I know we’ve long maxed out on the mortgage interest deduction, but will we be taxed on our cash out?

We took the $ out to invest in real estate, which we have not yet done, but are now looking at doing. Thanks!

Justin answers:

There is no actual tax “penalty” for borrowing money based on the equity in your primary residence, BUT there are two other tax consequences that can catch you by surprise: The AMT and the gain on the sale of your home (see below).

As you mentioned, you have maxed out on the home mortgage interest deduction which is based on (a) borrowings to purchase the home, (b) additional borrowings used to improve the home and (c) and up to $100k in home equity debt used for any purpose. Interest beyond the $100k home equity debt limit may be deductible as investment or business interest (see page 10 of IRS Publication 936)
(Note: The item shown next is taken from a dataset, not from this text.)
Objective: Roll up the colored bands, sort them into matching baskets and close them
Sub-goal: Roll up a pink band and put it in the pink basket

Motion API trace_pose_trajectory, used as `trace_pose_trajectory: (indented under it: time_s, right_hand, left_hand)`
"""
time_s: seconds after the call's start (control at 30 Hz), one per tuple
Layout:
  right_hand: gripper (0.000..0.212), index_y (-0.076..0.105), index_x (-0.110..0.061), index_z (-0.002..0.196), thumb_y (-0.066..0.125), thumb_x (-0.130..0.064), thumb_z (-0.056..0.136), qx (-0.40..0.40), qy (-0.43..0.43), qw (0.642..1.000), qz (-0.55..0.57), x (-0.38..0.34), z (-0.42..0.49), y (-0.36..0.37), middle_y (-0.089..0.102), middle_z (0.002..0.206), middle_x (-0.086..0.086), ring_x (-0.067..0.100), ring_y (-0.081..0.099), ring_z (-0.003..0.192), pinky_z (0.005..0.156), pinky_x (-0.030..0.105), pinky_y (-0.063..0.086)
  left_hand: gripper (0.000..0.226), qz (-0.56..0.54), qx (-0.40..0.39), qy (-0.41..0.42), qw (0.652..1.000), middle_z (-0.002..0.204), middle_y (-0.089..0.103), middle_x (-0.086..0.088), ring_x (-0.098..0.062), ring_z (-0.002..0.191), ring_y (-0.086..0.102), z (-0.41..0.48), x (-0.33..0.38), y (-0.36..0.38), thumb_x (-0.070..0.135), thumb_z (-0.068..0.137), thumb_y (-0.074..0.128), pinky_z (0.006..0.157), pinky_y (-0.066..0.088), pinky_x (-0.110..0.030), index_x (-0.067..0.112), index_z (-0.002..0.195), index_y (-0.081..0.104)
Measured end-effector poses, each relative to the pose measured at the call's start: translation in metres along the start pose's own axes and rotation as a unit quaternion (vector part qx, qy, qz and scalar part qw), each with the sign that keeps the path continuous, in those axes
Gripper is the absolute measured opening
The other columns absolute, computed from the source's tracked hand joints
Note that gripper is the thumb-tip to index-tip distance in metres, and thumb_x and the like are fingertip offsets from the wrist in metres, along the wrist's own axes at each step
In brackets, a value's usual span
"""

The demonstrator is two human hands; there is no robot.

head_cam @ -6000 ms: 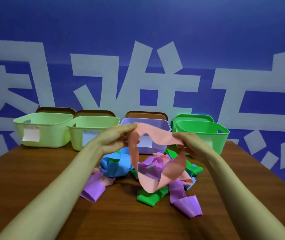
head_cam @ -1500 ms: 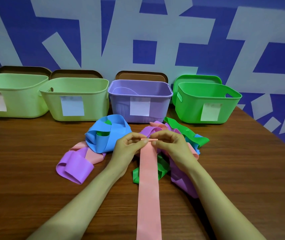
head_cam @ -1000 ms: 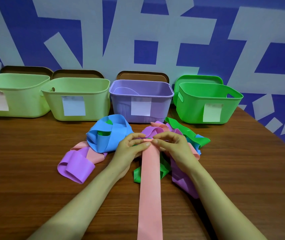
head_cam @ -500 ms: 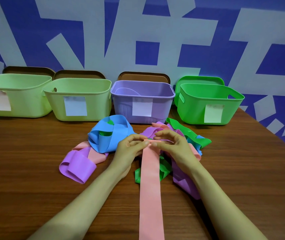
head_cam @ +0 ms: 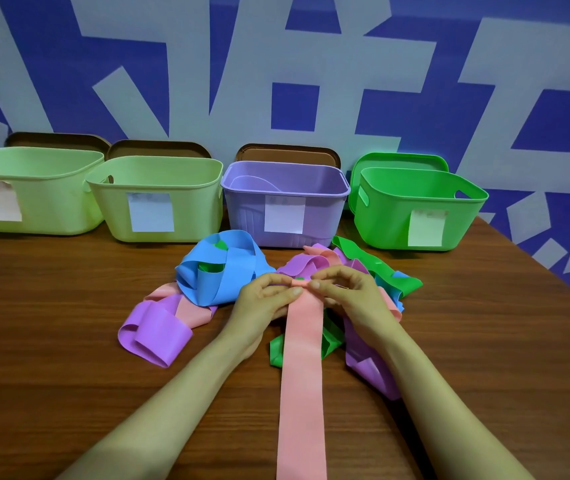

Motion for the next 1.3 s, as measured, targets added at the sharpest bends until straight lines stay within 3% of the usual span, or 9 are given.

Surprise 1 – The AMT (alternative minimum tax) disallows the interest deduction on home equity debt not used to buy, build or improve your home UNLESS it is deductible for AMT purposes as investment or business interest.
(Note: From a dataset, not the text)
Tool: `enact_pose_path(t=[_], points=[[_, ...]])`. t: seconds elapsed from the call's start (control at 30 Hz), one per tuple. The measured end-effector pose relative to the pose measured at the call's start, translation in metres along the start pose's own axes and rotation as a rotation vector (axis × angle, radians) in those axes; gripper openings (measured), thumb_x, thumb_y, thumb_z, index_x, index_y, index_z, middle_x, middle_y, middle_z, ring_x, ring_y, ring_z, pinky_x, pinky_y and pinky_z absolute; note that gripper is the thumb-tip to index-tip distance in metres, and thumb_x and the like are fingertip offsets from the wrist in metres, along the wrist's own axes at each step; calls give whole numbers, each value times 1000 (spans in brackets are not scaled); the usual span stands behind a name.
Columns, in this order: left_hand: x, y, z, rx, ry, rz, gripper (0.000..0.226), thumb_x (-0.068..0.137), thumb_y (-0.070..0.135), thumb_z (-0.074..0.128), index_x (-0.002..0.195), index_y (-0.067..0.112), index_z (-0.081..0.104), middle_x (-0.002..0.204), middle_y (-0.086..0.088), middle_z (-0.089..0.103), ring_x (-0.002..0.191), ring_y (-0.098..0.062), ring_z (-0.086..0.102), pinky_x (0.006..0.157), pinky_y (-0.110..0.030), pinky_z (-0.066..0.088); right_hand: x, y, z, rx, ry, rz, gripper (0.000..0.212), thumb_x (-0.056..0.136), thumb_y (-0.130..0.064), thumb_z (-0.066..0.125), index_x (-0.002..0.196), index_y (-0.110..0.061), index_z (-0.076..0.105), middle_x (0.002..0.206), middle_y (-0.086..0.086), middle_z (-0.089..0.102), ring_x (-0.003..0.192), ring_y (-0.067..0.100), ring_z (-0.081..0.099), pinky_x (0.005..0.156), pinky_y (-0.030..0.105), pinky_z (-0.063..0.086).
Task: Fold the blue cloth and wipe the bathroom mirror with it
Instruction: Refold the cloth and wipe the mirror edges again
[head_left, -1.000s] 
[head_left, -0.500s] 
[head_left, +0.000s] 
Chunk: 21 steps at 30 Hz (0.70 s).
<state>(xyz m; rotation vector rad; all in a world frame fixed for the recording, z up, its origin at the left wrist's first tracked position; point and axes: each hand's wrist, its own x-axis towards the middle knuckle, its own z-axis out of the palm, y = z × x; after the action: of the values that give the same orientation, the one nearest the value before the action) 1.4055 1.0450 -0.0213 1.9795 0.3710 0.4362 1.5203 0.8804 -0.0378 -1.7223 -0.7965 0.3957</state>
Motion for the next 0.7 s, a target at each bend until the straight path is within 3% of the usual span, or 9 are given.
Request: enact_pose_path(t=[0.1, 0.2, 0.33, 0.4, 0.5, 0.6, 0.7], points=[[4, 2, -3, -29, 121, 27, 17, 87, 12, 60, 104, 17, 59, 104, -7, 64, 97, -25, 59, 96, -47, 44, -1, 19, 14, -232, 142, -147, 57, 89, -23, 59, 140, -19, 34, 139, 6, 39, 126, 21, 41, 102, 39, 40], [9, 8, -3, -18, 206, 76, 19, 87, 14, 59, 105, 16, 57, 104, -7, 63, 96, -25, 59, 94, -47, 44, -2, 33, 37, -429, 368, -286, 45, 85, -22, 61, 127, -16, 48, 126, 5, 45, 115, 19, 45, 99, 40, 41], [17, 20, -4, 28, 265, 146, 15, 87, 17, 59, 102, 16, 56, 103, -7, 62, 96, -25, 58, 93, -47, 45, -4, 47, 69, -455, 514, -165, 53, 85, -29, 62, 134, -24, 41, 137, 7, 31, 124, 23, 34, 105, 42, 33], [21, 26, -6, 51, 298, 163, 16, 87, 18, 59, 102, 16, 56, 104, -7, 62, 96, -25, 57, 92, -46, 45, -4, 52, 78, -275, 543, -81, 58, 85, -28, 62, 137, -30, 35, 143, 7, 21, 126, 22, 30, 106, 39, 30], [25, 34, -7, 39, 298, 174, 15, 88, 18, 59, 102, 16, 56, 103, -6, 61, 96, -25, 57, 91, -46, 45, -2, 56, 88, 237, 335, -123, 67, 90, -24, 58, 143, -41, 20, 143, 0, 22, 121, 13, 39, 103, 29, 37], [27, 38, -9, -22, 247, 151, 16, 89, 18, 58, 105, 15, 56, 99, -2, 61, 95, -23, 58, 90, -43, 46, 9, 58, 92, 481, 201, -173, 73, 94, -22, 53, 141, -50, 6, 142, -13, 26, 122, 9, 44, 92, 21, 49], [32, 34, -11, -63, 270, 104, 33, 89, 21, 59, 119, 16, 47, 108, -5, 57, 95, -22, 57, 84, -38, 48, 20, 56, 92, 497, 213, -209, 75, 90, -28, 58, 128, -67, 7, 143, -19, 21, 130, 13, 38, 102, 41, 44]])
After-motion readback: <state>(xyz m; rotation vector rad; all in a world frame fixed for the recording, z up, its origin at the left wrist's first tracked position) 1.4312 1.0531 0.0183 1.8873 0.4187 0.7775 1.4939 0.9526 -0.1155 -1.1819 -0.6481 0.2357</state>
Surprise 2 – The GAIN ON SALE with no cash to pay the tax. Let’s say you sell your principal residence for $850k, selling costs including commissions are $50k and you have mortgage debt on it of $800k. You will end up with no cash from the sale. HOWEVER, you will have a taxable gain of $230k equal to the sales price $850k, less cost to sell of $50k, less your original purchase price of $70k, less your $500k home gain exclusion (if you qualify) on a joint return. Paying the tax on the $230k without receiving any cash from the sale is a BIG surprise for many people. If you live in a community property state and your home is community property AND one of you die, the other will inherit the home with a step-up in basis for tax purposes. With this step-up and a $250k exclusion, you will likely avoid any taxable gain.

Richard asks…

When a S-Corp buys another corp and changes its status to S too, how will the parent corp be taxed?

I wanted to know if a person owned a s-corp and bought a aged corp with good credit and used it to obtain the funding it needs to invest in like real estate how will the profits be funneled to the parent corp be taxed. I know that an s-corp’s income is not taxed while the employees are taxed on the pass thru income. My question is is the profits from subsidiary s-corp passed up to the parent s-corp tax free until its passed to its employees?

Justin answers:

Tax effects of mergers and acquisitions is a tricky area of law. Generally, if you make a Q-sub election (qualified Subchapter S subsidiary) for a subsidiary of an S corporation, then for tax purposes it is as if the subsidiary does not exist and all the income would flow through the parent company S Corp to its shareholders. However, you really need someone who knows the tax laws to look at your particular situation because the tax code contains tons of exceptions to every rule, especially if you have a corporation that in previous years was a C-Corp.